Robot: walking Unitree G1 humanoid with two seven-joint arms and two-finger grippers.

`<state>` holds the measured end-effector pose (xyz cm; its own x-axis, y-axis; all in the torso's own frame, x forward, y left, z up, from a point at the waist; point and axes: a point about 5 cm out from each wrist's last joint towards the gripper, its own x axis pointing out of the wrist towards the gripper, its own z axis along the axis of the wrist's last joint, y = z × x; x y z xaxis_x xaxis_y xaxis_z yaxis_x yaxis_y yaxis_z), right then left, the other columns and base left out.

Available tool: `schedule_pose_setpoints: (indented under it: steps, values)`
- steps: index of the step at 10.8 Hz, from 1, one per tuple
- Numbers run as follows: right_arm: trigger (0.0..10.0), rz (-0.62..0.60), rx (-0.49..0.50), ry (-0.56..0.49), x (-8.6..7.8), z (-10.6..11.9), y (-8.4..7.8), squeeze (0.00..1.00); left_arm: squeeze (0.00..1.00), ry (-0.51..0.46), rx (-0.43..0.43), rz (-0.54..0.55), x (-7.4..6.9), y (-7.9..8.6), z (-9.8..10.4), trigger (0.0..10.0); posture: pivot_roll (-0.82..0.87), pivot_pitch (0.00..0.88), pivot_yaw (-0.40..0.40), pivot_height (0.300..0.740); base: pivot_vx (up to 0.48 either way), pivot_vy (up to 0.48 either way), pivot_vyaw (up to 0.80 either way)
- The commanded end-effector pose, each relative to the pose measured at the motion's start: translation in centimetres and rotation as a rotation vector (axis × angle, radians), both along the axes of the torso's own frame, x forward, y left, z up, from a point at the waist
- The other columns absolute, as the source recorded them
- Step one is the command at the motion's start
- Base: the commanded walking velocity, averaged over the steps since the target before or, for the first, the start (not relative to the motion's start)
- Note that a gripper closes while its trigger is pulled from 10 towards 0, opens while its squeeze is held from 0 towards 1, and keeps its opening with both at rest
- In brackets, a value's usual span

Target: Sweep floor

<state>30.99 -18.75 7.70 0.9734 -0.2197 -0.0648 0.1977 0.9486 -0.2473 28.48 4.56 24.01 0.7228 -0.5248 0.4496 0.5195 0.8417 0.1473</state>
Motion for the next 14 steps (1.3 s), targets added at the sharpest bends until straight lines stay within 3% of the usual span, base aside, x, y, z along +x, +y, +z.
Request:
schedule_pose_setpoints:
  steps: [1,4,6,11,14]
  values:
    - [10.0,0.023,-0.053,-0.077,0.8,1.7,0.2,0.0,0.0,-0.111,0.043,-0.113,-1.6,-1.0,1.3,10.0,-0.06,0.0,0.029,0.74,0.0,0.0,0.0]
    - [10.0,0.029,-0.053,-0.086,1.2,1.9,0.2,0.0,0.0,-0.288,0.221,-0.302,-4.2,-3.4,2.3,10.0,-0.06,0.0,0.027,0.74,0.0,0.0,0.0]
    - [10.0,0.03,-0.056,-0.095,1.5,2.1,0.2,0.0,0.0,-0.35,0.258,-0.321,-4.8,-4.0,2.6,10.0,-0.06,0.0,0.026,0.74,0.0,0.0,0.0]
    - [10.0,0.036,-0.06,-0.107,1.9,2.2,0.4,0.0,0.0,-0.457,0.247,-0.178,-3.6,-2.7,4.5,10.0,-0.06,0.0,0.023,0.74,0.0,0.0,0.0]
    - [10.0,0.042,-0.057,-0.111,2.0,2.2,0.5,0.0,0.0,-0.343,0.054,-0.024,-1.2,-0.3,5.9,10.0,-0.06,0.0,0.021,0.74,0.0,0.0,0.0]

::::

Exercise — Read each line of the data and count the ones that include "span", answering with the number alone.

Exercise output — 2